■ **Task prompt**
Your task is to write out exactly the lines of the listing below, from the first down to the line that holds "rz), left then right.".

■ **Records for this task**
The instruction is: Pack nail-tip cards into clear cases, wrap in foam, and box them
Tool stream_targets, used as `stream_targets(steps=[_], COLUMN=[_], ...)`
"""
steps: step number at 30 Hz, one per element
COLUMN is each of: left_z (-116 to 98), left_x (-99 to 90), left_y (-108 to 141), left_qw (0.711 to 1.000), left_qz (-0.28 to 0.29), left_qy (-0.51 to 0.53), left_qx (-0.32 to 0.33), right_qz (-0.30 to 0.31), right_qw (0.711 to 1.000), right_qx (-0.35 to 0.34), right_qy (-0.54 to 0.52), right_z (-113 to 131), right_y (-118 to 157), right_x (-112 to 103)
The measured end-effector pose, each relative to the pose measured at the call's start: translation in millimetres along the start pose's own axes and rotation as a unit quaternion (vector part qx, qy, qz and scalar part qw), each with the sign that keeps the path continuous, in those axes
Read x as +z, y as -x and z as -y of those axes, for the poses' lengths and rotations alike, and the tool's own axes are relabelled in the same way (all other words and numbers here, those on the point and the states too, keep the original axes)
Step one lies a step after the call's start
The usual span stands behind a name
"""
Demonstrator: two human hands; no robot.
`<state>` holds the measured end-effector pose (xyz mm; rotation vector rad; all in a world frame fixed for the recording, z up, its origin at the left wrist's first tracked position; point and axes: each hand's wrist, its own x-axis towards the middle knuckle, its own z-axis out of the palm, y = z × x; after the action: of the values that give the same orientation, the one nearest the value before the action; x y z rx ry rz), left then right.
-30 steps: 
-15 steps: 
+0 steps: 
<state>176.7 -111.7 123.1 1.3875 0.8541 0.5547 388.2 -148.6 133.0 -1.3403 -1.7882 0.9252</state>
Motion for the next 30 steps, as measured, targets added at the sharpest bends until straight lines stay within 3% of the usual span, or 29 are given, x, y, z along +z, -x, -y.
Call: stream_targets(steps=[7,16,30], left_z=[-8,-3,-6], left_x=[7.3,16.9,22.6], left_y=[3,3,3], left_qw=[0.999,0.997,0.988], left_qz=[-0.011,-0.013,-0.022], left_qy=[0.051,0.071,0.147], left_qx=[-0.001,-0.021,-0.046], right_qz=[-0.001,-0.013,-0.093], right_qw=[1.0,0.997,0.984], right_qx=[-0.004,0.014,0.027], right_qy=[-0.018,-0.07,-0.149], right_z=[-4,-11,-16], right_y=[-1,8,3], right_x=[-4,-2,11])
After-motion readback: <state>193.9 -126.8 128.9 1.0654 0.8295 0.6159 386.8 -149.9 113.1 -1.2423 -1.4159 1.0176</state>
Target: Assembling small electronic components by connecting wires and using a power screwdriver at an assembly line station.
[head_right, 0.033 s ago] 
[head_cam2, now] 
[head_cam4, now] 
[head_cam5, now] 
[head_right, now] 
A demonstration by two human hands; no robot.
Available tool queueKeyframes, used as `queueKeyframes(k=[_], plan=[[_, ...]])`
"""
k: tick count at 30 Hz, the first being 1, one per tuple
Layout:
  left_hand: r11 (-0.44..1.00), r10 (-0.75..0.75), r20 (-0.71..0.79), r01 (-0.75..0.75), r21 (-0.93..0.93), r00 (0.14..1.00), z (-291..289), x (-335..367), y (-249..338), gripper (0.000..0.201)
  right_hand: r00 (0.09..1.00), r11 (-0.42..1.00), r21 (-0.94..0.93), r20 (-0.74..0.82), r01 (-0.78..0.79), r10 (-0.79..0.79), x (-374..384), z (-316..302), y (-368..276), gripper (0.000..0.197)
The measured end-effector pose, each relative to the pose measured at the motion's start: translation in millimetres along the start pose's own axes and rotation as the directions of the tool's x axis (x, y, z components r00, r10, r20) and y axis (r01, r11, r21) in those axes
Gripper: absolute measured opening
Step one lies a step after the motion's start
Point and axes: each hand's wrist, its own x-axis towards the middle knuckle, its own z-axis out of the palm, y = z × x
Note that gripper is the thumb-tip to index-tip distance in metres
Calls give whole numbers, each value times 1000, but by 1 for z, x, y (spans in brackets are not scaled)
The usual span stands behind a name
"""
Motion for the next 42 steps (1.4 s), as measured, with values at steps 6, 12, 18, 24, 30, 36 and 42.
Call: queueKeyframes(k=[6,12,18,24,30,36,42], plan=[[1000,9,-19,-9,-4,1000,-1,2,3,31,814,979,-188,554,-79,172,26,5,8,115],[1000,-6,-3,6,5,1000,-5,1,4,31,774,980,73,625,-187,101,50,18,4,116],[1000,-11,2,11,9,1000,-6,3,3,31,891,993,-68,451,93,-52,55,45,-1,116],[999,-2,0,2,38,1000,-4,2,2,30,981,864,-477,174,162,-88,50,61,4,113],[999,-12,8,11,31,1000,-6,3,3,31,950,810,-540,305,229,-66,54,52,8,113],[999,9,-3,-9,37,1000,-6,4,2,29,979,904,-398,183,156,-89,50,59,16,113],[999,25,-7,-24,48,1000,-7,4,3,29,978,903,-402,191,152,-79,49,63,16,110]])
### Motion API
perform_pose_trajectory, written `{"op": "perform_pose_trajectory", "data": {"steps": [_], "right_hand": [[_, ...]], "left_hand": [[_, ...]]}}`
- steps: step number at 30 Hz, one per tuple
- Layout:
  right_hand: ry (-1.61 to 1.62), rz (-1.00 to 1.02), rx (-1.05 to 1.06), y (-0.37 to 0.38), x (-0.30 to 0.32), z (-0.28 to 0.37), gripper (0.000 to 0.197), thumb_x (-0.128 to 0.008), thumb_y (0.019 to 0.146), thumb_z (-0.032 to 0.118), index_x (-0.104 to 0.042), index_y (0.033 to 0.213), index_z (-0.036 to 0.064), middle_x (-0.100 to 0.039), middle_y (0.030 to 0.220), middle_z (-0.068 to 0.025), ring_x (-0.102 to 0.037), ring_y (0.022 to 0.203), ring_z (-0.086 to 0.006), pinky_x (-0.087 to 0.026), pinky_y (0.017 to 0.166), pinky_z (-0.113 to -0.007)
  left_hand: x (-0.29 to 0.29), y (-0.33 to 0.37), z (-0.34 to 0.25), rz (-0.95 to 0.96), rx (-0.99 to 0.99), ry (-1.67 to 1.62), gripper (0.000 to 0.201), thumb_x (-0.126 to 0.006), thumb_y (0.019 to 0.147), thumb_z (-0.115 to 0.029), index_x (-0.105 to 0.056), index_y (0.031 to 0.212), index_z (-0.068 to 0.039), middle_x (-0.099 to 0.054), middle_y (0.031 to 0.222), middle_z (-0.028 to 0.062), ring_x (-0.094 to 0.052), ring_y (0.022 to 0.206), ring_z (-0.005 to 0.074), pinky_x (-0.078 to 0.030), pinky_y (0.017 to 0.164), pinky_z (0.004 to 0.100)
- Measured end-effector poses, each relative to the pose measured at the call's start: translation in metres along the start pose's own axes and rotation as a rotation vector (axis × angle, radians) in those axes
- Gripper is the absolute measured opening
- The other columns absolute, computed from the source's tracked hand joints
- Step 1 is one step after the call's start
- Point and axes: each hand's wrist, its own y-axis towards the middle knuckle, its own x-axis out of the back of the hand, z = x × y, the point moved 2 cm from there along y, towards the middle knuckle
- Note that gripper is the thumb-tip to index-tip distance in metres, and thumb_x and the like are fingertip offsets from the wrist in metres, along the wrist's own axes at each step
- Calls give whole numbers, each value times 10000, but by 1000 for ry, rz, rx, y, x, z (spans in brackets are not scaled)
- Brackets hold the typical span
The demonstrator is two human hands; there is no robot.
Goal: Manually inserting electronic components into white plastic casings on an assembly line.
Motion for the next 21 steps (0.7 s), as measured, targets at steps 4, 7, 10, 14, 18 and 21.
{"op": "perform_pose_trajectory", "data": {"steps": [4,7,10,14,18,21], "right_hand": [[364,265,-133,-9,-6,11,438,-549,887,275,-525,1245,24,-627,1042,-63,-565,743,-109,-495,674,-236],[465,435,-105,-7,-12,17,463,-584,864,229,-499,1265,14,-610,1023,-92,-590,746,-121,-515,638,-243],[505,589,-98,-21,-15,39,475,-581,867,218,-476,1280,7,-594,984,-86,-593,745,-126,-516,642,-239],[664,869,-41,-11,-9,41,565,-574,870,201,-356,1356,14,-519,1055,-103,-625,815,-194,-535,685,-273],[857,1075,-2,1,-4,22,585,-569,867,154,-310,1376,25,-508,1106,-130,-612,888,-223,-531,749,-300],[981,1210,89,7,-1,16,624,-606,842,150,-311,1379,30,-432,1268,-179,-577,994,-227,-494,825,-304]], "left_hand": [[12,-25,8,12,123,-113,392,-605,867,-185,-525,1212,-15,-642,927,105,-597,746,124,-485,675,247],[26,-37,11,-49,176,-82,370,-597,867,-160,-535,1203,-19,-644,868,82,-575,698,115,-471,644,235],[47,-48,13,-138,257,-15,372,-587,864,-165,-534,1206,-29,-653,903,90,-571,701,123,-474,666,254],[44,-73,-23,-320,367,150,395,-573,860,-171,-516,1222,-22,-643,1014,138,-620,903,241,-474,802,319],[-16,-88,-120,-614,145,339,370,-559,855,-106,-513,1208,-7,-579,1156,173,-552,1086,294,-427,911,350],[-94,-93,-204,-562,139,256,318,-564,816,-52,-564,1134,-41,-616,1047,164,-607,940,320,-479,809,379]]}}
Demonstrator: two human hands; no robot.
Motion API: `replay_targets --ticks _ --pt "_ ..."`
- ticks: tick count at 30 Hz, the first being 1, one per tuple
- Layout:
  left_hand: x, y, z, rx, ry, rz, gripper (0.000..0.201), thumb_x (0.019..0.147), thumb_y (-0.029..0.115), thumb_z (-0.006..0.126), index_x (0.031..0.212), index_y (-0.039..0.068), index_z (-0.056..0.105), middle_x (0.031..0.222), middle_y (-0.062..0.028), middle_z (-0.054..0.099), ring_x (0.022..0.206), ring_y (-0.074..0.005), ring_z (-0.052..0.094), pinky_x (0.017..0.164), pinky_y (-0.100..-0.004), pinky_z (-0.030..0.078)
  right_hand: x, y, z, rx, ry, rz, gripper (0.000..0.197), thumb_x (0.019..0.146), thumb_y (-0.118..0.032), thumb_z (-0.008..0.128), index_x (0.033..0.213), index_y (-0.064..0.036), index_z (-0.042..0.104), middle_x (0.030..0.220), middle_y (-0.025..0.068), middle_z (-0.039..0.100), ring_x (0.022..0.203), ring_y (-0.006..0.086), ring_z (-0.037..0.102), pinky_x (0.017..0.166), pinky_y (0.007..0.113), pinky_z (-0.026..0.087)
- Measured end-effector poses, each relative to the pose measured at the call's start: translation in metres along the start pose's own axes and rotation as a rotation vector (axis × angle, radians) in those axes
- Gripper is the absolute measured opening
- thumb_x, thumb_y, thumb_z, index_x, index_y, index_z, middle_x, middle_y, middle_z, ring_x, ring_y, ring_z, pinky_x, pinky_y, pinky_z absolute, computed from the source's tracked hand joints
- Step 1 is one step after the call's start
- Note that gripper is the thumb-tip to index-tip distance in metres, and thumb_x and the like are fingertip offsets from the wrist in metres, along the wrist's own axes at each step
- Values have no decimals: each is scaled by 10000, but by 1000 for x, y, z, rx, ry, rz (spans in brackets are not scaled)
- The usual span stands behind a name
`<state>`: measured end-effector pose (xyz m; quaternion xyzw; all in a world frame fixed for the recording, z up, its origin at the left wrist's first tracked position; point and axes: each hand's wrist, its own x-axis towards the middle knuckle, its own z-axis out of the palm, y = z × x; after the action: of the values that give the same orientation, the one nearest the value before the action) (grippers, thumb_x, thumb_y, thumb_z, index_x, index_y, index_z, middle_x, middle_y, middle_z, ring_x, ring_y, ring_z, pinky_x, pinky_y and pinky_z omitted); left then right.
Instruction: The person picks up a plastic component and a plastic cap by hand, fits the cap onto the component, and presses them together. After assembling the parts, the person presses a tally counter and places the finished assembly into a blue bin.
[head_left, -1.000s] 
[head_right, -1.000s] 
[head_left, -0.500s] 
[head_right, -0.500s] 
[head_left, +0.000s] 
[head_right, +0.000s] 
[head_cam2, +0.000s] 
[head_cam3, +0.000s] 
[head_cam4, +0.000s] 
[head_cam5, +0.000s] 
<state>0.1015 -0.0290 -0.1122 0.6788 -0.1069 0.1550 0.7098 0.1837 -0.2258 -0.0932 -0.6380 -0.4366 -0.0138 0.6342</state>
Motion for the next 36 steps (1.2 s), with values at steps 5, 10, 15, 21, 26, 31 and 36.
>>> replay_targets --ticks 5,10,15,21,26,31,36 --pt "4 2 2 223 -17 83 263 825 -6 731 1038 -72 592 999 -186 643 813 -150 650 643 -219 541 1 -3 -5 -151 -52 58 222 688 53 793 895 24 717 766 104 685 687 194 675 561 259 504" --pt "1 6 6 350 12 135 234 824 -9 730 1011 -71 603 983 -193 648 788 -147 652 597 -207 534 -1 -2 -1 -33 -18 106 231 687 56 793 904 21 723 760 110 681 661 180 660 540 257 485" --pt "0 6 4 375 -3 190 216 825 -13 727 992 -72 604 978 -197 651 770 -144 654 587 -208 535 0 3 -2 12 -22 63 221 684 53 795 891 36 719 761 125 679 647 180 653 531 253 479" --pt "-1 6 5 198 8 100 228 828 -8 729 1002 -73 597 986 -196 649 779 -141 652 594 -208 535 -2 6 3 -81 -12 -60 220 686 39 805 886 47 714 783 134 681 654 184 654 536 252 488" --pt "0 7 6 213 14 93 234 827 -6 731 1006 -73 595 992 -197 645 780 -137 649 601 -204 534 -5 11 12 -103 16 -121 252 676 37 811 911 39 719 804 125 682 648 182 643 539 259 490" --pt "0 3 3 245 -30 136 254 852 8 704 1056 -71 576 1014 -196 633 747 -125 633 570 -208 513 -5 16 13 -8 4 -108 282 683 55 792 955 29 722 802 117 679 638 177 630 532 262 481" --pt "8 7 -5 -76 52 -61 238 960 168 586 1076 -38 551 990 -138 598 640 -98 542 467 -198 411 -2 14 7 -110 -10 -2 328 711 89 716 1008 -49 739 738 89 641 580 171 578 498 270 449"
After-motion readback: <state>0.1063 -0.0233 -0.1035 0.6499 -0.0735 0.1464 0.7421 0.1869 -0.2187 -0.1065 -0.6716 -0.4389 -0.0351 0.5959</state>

■ **Exercise result**
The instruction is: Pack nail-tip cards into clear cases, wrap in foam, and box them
Tool stream_targets, used as `stream_targets(steps=[_], COLUMN=[_], ...)`
"""
steps: step number at 30 Hz, one per element
COLUMN is each of: left_z (-116 to 98), left_x (-99 to 90), left_y (-108 to 141), left_qw (0.711 to 1.000), left_qz (-0.28 to 0.29), left_qy (-0.51 to 0.53), left_qx (-0.32 to 0.33), right_qz (-0.30 to 0.31), right_qw (0.711 to 1.000), right_qx (-0.35 to 0.34), right_qy (-0.54 to 0.52), right_z (-113 to 131), right_y (-118 to 157), right_x (-112 to 103)
The measured end-effector pose, each relative to the pose measured at the call's start: translation in millimetres along the start pose's own axes and rotation as a unit quaternion (vector part qx, qy, qz and scalar part qw), each with the sign that keeps the path continuous, in those axes
Read x as +z, y as -x and z as -y of those axes, for the poses' lengths and rotations alike, and the tool's own axes are relabelled in the same way (all other words and numbers here, those on the point and the states too, keep the original axes)
Step one lies a step after the call's start
The usual span stands behind a name
"""
Demonstrator: two human hands; no robot.
`<state>` holds the measured end-effector pose (xyz mm; rotation vector rad; all in a world frame fixed for the recording, z up, its origin at the left wrist's first tracked position; point and axes: each hand's wrist, its own x-axis towards the middle knuckle, its own z-axis out of the palm, y = z × x; after the action: of the values that give the same orientation, the one nearest the value before the action; x y z rx ry rz), left then right.

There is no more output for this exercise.